Taeri mendongak dengan wajah berantakan yang membuat Jungkook bersalah sekaligus ingin memeluk. Rambut teracak yang ingin rasanya dia sisir dengan jemari sambil memberi kecupan di beberapa bagian kulit. Ya, dia tak akan melakukan itu. Hanya sekilas pikiran gila yang lewat.

"Jung, apa yang sebenarnya kau lakukan?" retorik. Terlampau frustasi. Helaan napas lolos dari bibir dengan mata sayu—kosong—kebingungan akan apa yang harus dilakukan selanjutnya.

"Lalu minum obat ini untuk meredakan sakit kepala karena mabuk," ujar Jungkook lagi sambil menyodorkan keduanya yang ada di tangan. Berdiri tepat di depan Taeri. Tak berminat menjawab apa yang Taeri lontarkan. Bukan karena ingin lepas tanggung jawab atau hal negatif lainnya, tetapi keadaan Taeri adalah yang terpenting saat ini.

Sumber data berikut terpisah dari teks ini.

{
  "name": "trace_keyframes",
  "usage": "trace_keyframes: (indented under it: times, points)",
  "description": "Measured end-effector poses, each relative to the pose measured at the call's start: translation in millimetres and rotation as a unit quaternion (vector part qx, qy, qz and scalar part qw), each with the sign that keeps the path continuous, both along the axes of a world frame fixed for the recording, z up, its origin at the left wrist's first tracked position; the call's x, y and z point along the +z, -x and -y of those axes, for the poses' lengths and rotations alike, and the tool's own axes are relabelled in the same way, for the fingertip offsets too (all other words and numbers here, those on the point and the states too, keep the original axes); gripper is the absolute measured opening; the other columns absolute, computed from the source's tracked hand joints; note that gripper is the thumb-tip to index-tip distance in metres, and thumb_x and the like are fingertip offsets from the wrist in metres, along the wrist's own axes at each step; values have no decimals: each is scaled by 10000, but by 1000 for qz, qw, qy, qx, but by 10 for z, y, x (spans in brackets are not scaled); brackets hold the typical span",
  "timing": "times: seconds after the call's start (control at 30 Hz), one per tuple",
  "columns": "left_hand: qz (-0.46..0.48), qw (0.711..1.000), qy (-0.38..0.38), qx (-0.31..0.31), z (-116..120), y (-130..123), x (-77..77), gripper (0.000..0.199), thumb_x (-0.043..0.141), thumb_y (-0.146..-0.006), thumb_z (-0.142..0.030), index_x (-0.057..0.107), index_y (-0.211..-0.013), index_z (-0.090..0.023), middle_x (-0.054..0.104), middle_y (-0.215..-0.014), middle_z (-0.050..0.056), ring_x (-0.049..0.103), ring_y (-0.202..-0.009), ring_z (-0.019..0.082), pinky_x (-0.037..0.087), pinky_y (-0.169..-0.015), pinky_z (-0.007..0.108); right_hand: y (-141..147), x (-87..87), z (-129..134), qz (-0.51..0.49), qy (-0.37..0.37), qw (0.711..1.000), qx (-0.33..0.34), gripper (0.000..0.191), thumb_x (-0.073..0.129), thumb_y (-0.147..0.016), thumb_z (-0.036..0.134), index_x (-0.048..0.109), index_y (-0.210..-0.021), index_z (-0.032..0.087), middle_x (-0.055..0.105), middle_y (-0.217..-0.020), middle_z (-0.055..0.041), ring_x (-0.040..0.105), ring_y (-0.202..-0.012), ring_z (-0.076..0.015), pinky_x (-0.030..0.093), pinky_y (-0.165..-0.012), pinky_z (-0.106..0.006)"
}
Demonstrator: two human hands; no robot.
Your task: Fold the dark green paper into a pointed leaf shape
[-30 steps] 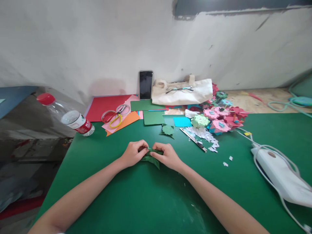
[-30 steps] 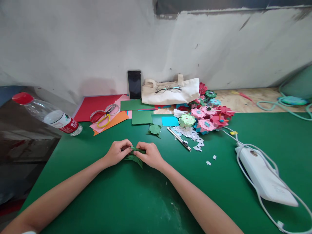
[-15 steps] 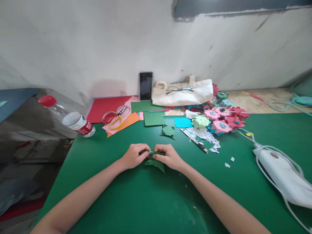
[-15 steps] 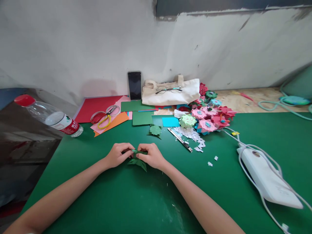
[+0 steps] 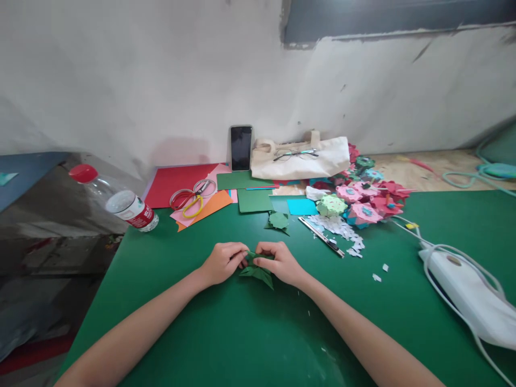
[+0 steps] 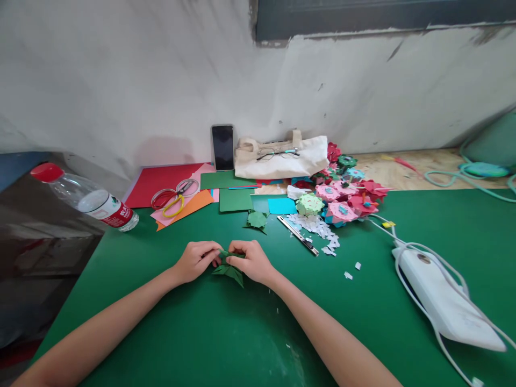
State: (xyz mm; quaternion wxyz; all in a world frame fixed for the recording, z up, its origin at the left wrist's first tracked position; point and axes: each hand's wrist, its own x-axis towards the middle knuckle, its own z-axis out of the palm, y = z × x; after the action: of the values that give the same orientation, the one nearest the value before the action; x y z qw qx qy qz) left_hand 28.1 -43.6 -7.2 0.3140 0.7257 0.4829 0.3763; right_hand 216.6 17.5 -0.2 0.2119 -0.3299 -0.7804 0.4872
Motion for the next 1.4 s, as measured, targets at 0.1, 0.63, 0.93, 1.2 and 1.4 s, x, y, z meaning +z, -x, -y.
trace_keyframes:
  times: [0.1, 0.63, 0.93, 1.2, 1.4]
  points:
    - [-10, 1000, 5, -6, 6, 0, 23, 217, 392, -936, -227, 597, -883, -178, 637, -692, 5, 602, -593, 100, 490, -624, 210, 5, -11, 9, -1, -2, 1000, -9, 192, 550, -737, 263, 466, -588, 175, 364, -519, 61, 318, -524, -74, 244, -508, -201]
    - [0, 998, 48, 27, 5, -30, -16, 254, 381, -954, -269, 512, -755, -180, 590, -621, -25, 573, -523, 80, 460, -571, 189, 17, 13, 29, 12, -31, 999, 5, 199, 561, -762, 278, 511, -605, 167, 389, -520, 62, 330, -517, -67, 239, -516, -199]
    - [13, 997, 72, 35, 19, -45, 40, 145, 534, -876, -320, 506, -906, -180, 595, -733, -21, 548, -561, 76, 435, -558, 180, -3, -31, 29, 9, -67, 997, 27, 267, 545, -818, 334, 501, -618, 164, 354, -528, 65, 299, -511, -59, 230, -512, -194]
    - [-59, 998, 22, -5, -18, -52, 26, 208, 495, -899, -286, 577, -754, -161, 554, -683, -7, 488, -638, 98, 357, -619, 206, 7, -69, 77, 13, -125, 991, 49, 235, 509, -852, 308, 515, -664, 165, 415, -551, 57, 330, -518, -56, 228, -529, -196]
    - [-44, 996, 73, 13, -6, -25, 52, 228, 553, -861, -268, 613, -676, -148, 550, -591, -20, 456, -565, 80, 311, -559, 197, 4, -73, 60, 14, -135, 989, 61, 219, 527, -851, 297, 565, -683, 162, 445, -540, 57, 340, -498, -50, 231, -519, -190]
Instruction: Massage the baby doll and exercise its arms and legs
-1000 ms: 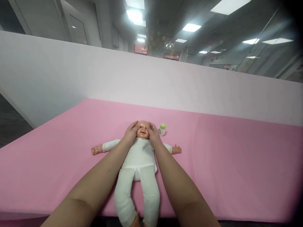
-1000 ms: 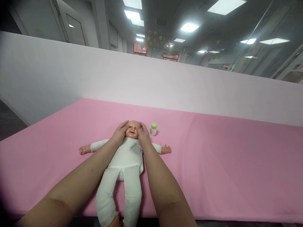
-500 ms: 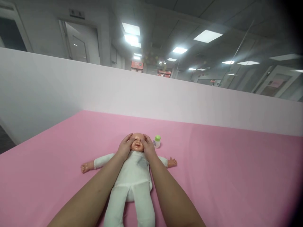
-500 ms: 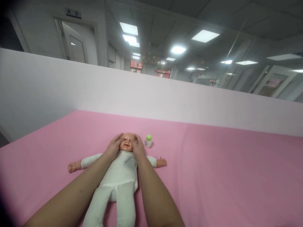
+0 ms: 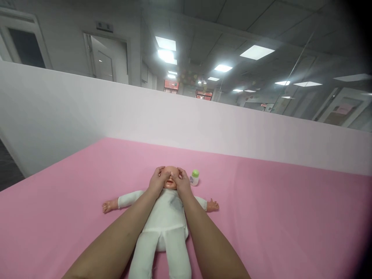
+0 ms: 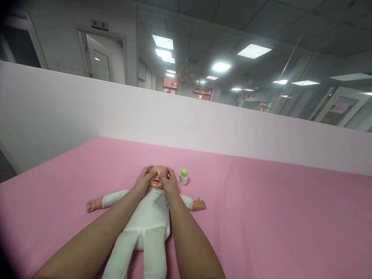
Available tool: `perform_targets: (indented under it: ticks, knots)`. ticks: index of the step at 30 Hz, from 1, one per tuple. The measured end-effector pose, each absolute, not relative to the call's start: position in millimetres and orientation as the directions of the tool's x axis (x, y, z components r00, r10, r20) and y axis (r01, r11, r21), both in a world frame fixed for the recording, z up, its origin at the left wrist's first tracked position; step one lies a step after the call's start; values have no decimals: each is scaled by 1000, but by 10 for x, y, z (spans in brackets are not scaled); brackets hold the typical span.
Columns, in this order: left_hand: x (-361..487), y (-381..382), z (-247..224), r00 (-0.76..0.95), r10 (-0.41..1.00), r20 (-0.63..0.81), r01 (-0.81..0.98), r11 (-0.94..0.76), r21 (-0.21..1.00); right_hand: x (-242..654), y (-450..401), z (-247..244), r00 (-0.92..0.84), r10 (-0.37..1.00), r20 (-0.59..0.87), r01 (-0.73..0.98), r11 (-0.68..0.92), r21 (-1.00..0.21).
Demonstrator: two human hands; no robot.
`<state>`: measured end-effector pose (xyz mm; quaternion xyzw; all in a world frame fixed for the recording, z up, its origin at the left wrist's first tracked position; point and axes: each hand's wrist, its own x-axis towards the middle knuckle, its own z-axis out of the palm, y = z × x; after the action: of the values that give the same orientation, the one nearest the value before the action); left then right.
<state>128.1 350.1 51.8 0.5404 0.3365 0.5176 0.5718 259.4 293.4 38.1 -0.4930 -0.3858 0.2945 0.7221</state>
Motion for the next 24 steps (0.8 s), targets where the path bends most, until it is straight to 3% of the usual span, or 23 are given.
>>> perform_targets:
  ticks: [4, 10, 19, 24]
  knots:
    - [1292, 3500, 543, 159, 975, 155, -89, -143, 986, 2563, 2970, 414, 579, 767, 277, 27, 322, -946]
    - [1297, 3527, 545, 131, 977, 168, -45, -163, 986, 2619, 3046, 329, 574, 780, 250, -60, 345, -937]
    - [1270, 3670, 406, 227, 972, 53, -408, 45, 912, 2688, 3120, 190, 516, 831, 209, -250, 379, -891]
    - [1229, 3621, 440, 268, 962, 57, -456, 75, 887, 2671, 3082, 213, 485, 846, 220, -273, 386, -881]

"Kau ini gila atau apasih? Seingatku akulah yang mabuk, tetapi kenapa malah kau yang bertindak seperti orang mabuk?" oceh Taeri. Ia tak bisa melupakan begitu saja kejadian yang terjadi. Semuanya berada di luar kontrol dan membuatnya gila terutama untuk pribadi yang penuh kontrol—perfeksionis sepertinya.

"Noona... diminum dulu. Kumohon..." pinta Jungkook begitu lembut dengan suara rendah. Sama kacaunya seperti Taeri tetapi dalam hal berbeda—keadaan wanita itu.

Taeri menghela napas lelah. Jungkook tak akan selesai sebelum dituruti dan ia butuh membahas hal itu. Maka Taeri mengambil gelas dan air yang berada di tangan Jungkook. Dia memang keras kepala untuk beberapa hal, tetapi apa yang diminta Jungkook bukan hal buruk atau membuatnya mati, malahan dibutuhkan, maka dia melakukannya. Bagaimanapun Kim Taeri itu selalu berpikir secara logis sekalipun dalam keadaan tertekan. Ia segera meneguk minuman dan menelan obatnya dan kemudian meletakan di meja nakas. "Ok, sudah. Puas?"